Turner’s Nitrous MTB seat tube junction shown in this photo, but the Cyclosys uses a similarly wide flare into the BB shell.

One of the key differences between Turner’s Cyclosys and other ti (or steel, or alloy, for that matter) gravel bike is the flared seat tube. It maintains the same fore-aft thickness, but expands to fill the width of the bottom bracket shell to maximize power transfer and torsional stiffness under hard pedaling. The flare transitions to round in time for a clamp-on front derailleur mount for 2x drivetrain builds.

front angle view of 2022 turner cyclosys titanium gravel bike

The Cyclosys fits 700×45 tires (shown in top photos), or up to 650B x 52 (shown directly above). Dave Turner explains the concept way better than we could paraphrase, so here’s his explanation of the geometry and overall design:

“The Cyclosys Ti started in 2019 and has been updated for 2022. It is a gravel bike that can be raced CX…or is it a CX bike that can be ripped on the gravel? There is such a broad range of gravel nowadays. I have positioned the Cyclosys to be a gravel bike without being a total dog on the race course.
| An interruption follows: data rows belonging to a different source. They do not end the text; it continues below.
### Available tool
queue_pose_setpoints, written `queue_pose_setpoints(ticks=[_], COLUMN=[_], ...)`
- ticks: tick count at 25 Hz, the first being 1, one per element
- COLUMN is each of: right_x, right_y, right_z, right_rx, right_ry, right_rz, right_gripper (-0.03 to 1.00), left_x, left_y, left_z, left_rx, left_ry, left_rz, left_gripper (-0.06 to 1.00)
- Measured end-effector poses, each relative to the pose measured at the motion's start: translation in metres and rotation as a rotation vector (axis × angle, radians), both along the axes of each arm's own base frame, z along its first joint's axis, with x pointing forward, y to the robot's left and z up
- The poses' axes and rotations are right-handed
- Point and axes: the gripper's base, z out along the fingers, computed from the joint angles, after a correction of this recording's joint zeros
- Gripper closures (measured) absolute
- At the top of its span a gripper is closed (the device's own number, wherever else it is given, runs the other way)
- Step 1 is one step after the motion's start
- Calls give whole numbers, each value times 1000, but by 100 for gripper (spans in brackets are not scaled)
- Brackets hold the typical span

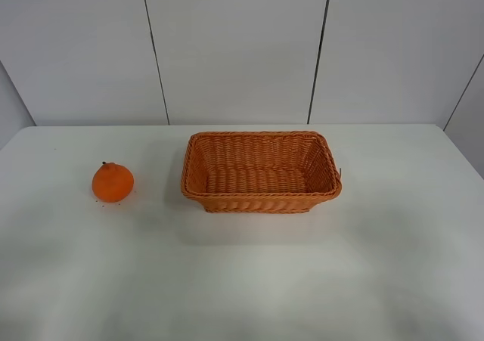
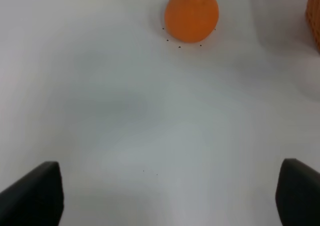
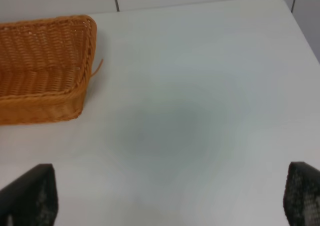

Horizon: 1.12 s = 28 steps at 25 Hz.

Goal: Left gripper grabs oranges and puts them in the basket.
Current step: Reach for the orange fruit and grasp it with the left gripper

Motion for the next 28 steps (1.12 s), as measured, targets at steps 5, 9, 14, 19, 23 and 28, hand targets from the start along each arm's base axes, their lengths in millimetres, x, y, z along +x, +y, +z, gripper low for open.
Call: queue_pose_setpoints(ticks=[5,9,14,19,23,28], right_x=[0,0,0,0,0,0], right_y=[0,0,0,0,0,0], right_z=[0,0,0,0,0,0], right_rx=[0,0,0,0,0,0], right_ry=[0,0,0,0,0,0], right_rz=[0,0,0,0,0,0], right_gripper=[27,27,27,27,27,27], left_x=[0,0,23,88,156,245], left_y=[0,0,0,-1,-2,-3], left_z=[0,4,13,31,47,37], left_rx=[0,1,3,7,13,32], left_ry=[0,-25,50,181,262,418], left_rz=[0,-1,-5,-16,-27,-56], left_gripper=[-1,-1,0,0,0,0])
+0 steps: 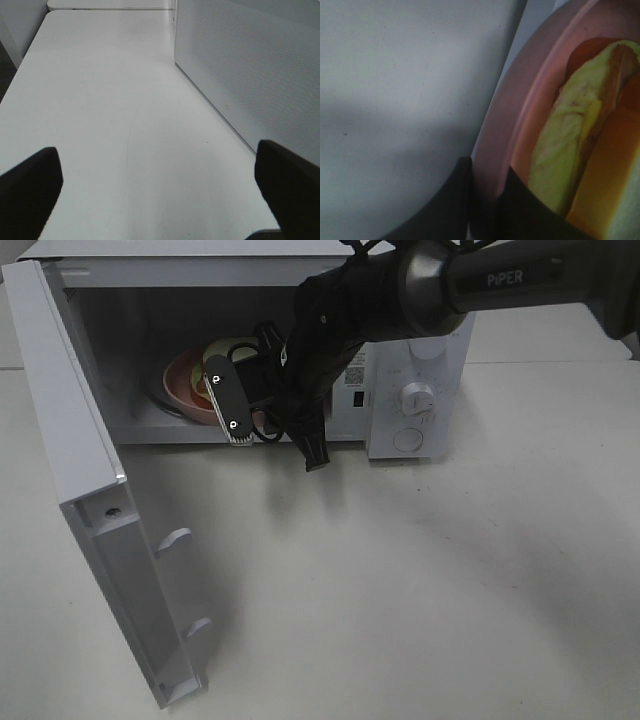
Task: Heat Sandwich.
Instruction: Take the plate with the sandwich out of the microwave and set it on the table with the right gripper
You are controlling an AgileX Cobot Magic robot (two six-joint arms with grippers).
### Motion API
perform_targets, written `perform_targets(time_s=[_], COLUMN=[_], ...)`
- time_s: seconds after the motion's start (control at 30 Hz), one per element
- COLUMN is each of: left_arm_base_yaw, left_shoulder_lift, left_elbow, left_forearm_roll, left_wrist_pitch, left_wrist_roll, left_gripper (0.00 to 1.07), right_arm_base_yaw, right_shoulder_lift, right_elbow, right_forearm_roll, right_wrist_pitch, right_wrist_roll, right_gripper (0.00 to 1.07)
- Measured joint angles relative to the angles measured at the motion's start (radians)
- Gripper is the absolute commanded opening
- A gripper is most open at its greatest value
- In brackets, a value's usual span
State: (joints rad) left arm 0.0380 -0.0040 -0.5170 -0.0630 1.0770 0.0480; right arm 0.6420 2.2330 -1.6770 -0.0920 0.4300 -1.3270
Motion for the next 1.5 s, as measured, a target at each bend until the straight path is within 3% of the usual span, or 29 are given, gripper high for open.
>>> perform_targets(time_s=[0.8,1.5], left_arm_base_yaw=[0.000,0.000], left_shoulder_lift=[0.000,0.000], left_elbow=[0.000,0.000], left_forearm_roll=[0.000,0.000], left_wrist_pitch=[0.000,0.000], left_wrist_roll=[0.000,0.000], left_gripper=[1.00,1.00], right_arm_base_yaw=[0.046,0.061], right_shoulder_lift=[-0.222,-0.517], right_elbow=[0.301,0.655], right_forearm_roll=[-0.038,-0.057], right_wrist_pitch=[-0.107,-0.154], right_wrist_roll=[-0.057,-0.068], right_gripper=[0.00,0.00])
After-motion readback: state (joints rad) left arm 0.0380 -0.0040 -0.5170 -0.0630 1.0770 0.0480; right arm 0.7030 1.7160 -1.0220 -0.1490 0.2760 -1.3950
“The definition of that is: Tire clearance for 700x 45 or 650×52, lunch box on top tube, anything mount under downtube. Head angle that is not so steep as to be scary at speed thru the woods on a bitchen single track. A taller head tube / stack so that it doesn’t require 50+ mm of spacers under the stem to be ridden over an hour. A BB height/drop that is low enough to be stable but not so low that when you get off the ‘gravel’ and into the single track it’s pedal smacking time.”
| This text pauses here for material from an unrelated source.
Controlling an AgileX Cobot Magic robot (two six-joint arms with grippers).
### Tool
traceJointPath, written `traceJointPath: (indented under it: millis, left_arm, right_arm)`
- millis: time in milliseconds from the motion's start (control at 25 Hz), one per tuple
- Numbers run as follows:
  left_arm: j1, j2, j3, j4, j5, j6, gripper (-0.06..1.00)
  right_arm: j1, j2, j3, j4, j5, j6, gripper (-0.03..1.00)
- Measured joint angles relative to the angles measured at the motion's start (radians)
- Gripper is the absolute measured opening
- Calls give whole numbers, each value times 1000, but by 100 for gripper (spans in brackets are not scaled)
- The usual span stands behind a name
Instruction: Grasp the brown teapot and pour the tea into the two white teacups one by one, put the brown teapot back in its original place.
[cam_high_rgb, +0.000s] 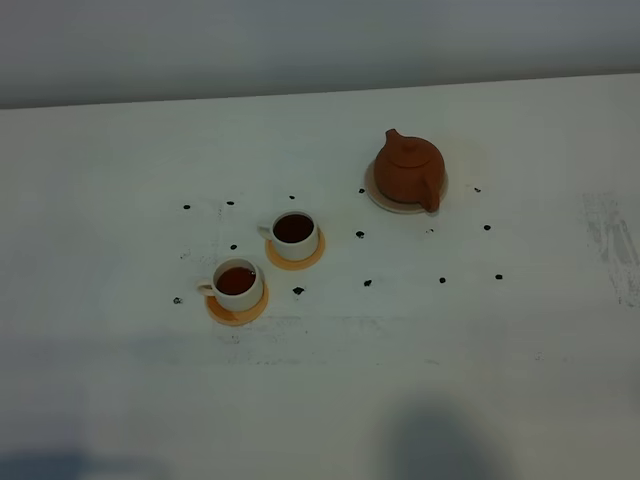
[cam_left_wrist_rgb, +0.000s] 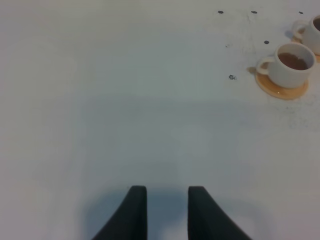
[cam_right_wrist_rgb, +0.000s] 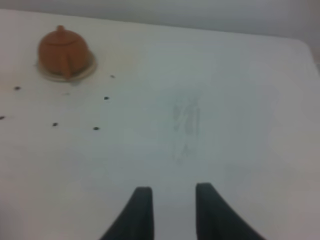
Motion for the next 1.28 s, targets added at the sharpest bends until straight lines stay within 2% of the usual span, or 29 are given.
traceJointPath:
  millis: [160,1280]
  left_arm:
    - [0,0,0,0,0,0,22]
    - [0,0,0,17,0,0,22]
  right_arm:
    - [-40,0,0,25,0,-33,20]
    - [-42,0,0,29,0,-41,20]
turner cyclosys gravel bike geometry chart

“The CX ability is: Massive tire clearance for the now-legal for Masters 38mm tire, a head angle that is not so slack as to make the chicane’s impossible to nail, a BB height that is not so high that the bike is tippy on the off camber sections. Maybe the Euro pro courses need a higher BB, but Turner Bikes is not currently sponsoring any European based cyclocross racers.

non drive side view of 2022 turner cyclosys titanium gravel bike

“With stealth fender mounts and an ENVE G Series Adventure Fork with same, using it in the winter with full-length fenders makes cold rainy rides almost enjoyable. The anything mount can be used to haul a thermos of hot beverage and the lunch box a carne asada burrito for a mid ride snack!”

Well said, Dave. You had us at “burrito”.

Price for the frameset is $2,695, which includes the ENVE fork and a Cane Creek headset, plus stainless steel hardware and alloy thru axles.

TurnerBikes.com

3 comments

  1. Ron on

    It looks nice as more of a gravel machine, but the geometry is way off for CX. Their other drop bar bike is actually a bit better for CX geometry. I wonder if they ever do a custom build for cross – I’d add at least 1.5 degrees to the head angle, raise the BB a couple of mm, get that stack down to at most 575 for the size M. Lengthen the seat tube a bit so you can shoulder it.

    Reply
  2. David Turner on

    You are right Ron, the Cyclosys is not optimized for CX racing. As someone who has raced many many CX seasons and even a few Nationals I know full well that CX is basically a criterium in the dirt. Lots and lots of tight turns every lap, etc. Full gas CX race bikes have not changed in many years and they don’t need to. CX courses are pretty similar even with all their variety. But unless someone is committed to a season of CX racing and can justify a race only bike , a pure CX bike comes up short the rest of the year when most time/miles will be spend ‘graveling’. Much bigger tires, MUCH MUCH higher speeds in the dirt, much much much longer ride times and the need to carry more stuff on the bike etc. So, the Cyclosys is really the drop bar version of a ‘down country’ bike haha With smaller lighter tires it ‘can’ be raced on short courses, and with a change to bigger/stronger tires it can be ridden across rough terrain for hours.

    Good call when you say the ‘other’ drop bar bike… the A.R.Ti is the bike I will race this year in a few races…. but with a bit longer CX fork instead of the ENVE All Road. Yeah I know, the 10mm longer fork slackens the HA a bit, but the all road fork is just a bit tight with a 35-38mm knobby.

    Love the comments! Great to share ideas.